时间:2021-11-26来源:冬夜即事网

本文作者:狐小仙

小时候,我家门前有一棵梧桐树,枝桠开得低,孩子们相互搭个手,或拿个小木凳垫上,便可以爬上树,滚滚东去的长江便在眼前。可是,没有人会因为眺望长江而爬树,长江离我们太近,只需走过一条狭窄的马路,翻过围埂,就是长江,我们爬上树是想看巢里的的小鸟,是想看到夕阳中父母归来的身影。

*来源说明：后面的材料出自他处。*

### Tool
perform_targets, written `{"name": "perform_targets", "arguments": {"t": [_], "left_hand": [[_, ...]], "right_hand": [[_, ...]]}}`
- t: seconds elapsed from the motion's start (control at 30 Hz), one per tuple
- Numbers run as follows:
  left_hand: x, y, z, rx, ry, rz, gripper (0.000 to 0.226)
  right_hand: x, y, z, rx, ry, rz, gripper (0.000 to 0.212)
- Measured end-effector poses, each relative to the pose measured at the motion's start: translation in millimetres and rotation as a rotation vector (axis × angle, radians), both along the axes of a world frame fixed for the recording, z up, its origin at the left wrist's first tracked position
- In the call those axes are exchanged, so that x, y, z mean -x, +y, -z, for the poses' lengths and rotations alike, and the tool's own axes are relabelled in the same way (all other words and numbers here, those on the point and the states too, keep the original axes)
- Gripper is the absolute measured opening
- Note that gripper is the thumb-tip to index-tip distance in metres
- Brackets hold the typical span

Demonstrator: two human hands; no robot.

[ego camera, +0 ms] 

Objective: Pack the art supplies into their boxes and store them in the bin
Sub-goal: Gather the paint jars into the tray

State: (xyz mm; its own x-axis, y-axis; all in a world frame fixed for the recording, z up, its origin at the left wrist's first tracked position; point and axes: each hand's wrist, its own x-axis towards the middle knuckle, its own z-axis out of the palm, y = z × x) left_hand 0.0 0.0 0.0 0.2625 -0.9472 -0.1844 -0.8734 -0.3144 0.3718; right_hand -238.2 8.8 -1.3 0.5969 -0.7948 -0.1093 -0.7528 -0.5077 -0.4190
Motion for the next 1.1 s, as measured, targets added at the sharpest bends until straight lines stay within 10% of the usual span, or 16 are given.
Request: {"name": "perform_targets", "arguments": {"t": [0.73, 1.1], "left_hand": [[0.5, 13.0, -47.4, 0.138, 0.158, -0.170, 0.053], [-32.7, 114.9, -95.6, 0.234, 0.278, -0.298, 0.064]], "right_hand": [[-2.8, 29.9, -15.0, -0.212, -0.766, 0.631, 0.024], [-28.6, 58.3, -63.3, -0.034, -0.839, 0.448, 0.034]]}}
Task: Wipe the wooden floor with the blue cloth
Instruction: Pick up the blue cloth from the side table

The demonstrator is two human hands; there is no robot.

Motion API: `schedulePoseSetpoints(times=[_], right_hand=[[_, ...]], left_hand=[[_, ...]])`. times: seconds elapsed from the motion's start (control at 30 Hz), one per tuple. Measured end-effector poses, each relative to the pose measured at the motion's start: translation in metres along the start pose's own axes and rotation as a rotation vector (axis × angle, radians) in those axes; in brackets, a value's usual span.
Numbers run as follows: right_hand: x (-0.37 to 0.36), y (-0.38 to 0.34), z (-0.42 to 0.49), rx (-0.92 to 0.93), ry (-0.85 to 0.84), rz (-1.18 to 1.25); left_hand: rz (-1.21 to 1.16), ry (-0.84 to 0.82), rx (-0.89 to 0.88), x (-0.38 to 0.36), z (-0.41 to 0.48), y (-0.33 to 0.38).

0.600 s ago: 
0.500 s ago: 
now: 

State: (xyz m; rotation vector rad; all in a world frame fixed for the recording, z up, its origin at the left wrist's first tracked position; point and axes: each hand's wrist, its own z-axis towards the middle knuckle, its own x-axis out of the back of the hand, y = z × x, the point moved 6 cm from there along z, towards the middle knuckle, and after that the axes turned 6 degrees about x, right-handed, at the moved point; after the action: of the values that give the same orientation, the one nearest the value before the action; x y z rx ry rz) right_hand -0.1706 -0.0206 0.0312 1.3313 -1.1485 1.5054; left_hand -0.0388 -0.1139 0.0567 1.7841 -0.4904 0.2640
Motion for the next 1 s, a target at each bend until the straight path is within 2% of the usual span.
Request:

滔滔不绝的长江从遥远的雪山一路奔腾而来,宜宾、重庆、宜昌、武汉、南京、上海……,一座座城市被蜿蜒而去的江水拼接起来,江水浩荡,滋养着她们容颜和气质,也让每一座滨江之城的人们爱上了江水的味道,呷一口,便能嗅出熟悉的气息。

在我最初的印象里,长江就是我们家的一条大河。晨光初起,父亲已经担着水桶出门了,他从江边挑着水,晃晃悠悠地回来了,新鲜的水溅到地上,也留下了一道清亮的印迹;傍晚,母亲提着一篮子衣服,带上棒槌,去江边上捶打、洗涤。那时的江水偶尔也是黄色的,很浅的黄,多是暴雨之后的泥土染成的,江面上也没有塑料袋、垃圾。江水泛着波涛或打着漩涡,似乎在跟人们打着招呼。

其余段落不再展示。